Public nuisance has roots in common law. It is different from mass torts or products liability claims that affect many individuals. It requires effect on the group or the whole, yet does not require that every single person is affected. Common law public nuisance was more focused on interference with a public right. Pollution for example would be ubiquitous in the air for example, while courts across the country split on opioid cases claiming public nuisance. One key point in public nuisance may concern control over the source of the harm. Defendants will allege that it is especially difficult to say where the harm arises. Plaintiffs argue it is in the design. But defendants will note that they do not control what individuals post and that parents or even teachers should oversee children’s social media use.

Products Liability

The plaintiffs in the multi-district case need to show that apps are products to fall within products liability law. Then, the plaintiffs would need to prove the products are defective, causation (the defect caused harm), and harm. The plaintiffs allege that the products are defective in that tech companies designed them to maximize screen time, which can lead to addiction, characterizing the design as a design flaw. Tech companies will likely respond they have taken steps to mitigate harms and to help parents police screen time. A failure to warn may be relevant as well: they are dangerous products and consumers may not have expected the items to be addictive or known the potential for widespread harm.

Content or Design?

Other concerns in both cases could be the degree to which the harms are caused by content rather than design.  Section 230 of the Communications Decency Act arguably shields some entities, like internet providers, when they publish other people’s content. For example, tech companies may argue that cyberbullying is not due to the medium of communication, but due to content. Such defenses may not work considering the evidence of aggressive marketing materials and knowledge of the dangers of the platforms. And plaintiffs in both cases argue the amount of screen time, the addictive qualities, etc. are the cause of the harms.
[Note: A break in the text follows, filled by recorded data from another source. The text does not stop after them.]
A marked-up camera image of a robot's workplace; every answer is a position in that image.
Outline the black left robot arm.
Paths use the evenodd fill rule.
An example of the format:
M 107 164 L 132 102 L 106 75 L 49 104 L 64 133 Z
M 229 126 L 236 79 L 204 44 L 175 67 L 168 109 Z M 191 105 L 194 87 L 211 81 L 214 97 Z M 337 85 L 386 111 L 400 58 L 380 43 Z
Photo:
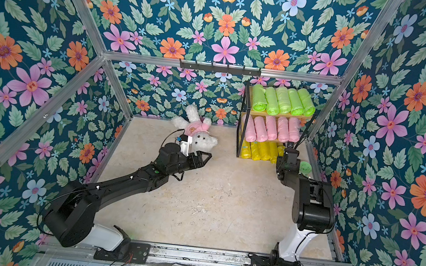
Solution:
M 182 180 L 185 172 L 204 167 L 211 158 L 211 153 L 203 151 L 186 156 L 177 143 L 165 144 L 154 161 L 131 174 L 97 183 L 68 183 L 51 201 L 41 222 L 62 247 L 83 244 L 114 251 L 127 236 L 117 227 L 96 223 L 97 212 L 122 199 L 154 191 L 172 176 Z

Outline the green trash bag roll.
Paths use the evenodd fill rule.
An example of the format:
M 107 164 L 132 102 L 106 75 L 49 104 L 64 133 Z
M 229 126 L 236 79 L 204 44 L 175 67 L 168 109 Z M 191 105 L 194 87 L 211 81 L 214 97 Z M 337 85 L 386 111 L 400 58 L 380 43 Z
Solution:
M 291 111 L 291 102 L 289 98 L 289 91 L 285 87 L 276 89 L 277 102 L 279 105 L 280 114 L 288 114 Z
M 278 115 L 280 113 L 280 108 L 277 100 L 276 90 L 274 87 L 268 87 L 265 89 L 265 99 L 267 102 L 267 115 Z
M 300 103 L 302 104 L 304 109 L 303 115 L 311 117 L 312 115 L 314 115 L 316 108 L 311 99 L 312 97 L 310 92 L 305 88 L 299 89 L 297 92 L 300 99 Z
M 262 85 L 256 84 L 252 89 L 252 110 L 263 112 L 267 109 L 267 100 L 265 89 Z
M 289 100 L 291 104 L 290 114 L 293 116 L 302 116 L 304 113 L 304 106 L 299 98 L 298 91 L 295 89 L 288 90 Z

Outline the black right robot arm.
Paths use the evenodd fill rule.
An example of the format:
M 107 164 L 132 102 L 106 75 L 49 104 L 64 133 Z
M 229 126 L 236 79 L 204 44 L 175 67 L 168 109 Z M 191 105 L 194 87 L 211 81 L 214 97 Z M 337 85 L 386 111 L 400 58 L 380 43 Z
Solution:
M 333 230 L 332 187 L 301 173 L 299 151 L 285 148 L 277 159 L 276 173 L 280 183 L 294 190 L 291 228 L 276 244 L 268 266 L 303 266 L 300 257 L 305 247 L 316 236 Z

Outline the yellow trash bag roll large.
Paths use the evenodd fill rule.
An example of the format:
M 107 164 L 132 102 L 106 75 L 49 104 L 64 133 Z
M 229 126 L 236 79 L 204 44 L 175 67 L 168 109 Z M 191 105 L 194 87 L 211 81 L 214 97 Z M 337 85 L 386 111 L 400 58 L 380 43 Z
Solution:
M 278 147 L 277 147 L 277 151 L 278 151 L 278 156 L 283 156 L 284 155 L 284 152 L 285 152 L 285 147 L 283 146 L 283 145 L 278 145 Z
Free speech could enter the debate. There is an overarching societal conversation about free speech. We know there are appropriate limits and regulations, especially when children are involved. Many already assert that big tech stifles speech by curating conversations, creating their own rules about who sees what. A current lawsuit alleges government colluded with tech conspired to violate free speech when government agencies encouraged social media companies to take down posts conveying misinformation about COVID-19. It will be interesting to see if big tech characterizes itself as a platform for free speech and entertainment after taking the reins to block some political and other content during the pandemic.
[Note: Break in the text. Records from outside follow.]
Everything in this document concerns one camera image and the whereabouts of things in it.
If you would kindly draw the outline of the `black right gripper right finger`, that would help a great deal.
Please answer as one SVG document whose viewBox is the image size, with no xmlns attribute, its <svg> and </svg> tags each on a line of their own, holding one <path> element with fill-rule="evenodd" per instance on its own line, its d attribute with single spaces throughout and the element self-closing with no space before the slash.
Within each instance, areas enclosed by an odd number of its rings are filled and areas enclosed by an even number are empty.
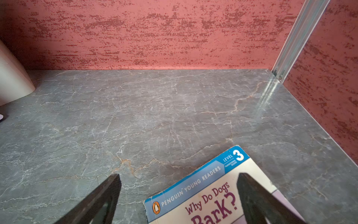
<svg viewBox="0 0 358 224">
<path fill-rule="evenodd" d="M 240 173 L 236 185 L 248 224 L 305 223 L 249 174 Z"/>
</svg>

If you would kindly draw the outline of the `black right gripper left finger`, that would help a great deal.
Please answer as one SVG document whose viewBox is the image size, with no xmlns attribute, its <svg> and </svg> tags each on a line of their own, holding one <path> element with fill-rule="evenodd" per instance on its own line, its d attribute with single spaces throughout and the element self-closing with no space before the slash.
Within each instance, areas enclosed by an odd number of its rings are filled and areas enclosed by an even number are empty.
<svg viewBox="0 0 358 224">
<path fill-rule="evenodd" d="M 119 174 L 110 175 L 57 224 L 111 224 L 121 191 Z"/>
</svg>

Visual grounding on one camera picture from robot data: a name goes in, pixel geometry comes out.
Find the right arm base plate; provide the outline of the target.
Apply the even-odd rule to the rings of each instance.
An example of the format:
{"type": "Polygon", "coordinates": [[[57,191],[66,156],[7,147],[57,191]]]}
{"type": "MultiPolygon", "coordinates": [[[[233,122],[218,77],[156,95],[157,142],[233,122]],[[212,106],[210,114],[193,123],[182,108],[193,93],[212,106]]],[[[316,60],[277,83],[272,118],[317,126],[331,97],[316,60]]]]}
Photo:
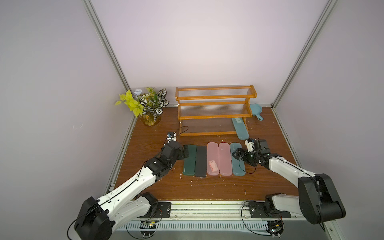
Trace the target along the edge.
{"type": "Polygon", "coordinates": [[[279,211],[275,209],[269,202],[255,202],[247,203],[251,218],[269,218],[269,219],[289,219],[291,213],[286,211],[279,211]]]}

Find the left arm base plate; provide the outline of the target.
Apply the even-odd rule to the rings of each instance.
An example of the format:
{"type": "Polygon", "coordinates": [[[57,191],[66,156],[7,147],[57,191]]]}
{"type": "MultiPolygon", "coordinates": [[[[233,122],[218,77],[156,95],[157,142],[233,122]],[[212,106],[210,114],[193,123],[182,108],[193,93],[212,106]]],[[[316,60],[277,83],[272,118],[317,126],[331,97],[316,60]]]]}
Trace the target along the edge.
{"type": "Polygon", "coordinates": [[[172,203],[171,202],[159,202],[155,206],[151,206],[146,215],[141,218],[144,219],[168,219],[171,216],[172,203]]]}

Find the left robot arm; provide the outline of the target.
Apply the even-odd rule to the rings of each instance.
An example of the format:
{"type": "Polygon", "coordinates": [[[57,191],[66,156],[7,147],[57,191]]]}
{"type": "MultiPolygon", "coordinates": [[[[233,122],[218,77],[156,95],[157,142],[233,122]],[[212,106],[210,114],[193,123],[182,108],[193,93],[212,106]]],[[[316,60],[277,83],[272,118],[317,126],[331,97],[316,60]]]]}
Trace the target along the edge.
{"type": "Polygon", "coordinates": [[[121,186],[98,199],[86,199],[71,227],[82,240],[108,240],[116,229],[131,220],[153,216],[158,200],[144,190],[166,176],[176,161],[188,156],[186,145],[169,141],[121,186]]]}

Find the dark green pencil case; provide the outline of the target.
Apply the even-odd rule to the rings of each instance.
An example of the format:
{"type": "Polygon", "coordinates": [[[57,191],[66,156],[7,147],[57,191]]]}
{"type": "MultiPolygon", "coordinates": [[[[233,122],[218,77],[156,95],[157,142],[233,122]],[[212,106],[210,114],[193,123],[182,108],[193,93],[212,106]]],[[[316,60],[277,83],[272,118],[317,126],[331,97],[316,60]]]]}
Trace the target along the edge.
{"type": "Polygon", "coordinates": [[[186,176],[194,176],[196,168],[196,145],[184,145],[186,147],[186,152],[188,154],[184,159],[183,174],[186,176]]]}

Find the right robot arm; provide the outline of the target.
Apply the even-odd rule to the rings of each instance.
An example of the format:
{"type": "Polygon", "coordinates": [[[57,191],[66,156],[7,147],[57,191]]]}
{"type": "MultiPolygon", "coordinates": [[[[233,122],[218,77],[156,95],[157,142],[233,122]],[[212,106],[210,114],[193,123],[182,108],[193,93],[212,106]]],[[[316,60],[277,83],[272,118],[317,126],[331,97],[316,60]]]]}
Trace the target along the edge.
{"type": "Polygon", "coordinates": [[[298,196],[282,193],[267,195],[263,203],[251,204],[251,209],[262,211],[268,217],[295,213],[313,225],[346,216],[346,209],[329,175],[307,171],[281,155],[271,153],[266,140],[248,139],[245,143],[246,149],[237,148],[232,153],[236,160],[252,167],[262,166],[282,176],[299,193],[298,196]]]}

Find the black pencil case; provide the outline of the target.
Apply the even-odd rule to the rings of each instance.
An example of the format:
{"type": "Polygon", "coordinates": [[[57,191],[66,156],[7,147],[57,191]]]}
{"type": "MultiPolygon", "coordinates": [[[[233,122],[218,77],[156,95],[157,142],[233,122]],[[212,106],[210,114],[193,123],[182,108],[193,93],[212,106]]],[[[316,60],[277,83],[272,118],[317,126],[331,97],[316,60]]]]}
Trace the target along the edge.
{"type": "Polygon", "coordinates": [[[207,146],[197,146],[195,176],[200,178],[207,176],[207,146]]]}
In Gonzalez v. Google, a plaintiff blames Google’s pro-Isis content for the death of a person killed by Isis members in a 2015 Paris attack. The case targets algorithms that recommend content. That case will hash out limitations on the right to recommend content, but tech companies argue a win for the plaintiff could interfere with their right to weed out fraudulent content, and with the overall way the internet works based on algorithms. Many tech companies have commented on the case in support of Google and they point to the potential of a ruling against tech to limit overall speech and content.

Speech is not really the legal issue in the Seattle or the California multi-district case, but it will be interesting to see how free speech might infiltrate the cases and the public discourse about both cases. Will the blame shift from algorithms and reward features that cause addiction to the content itself?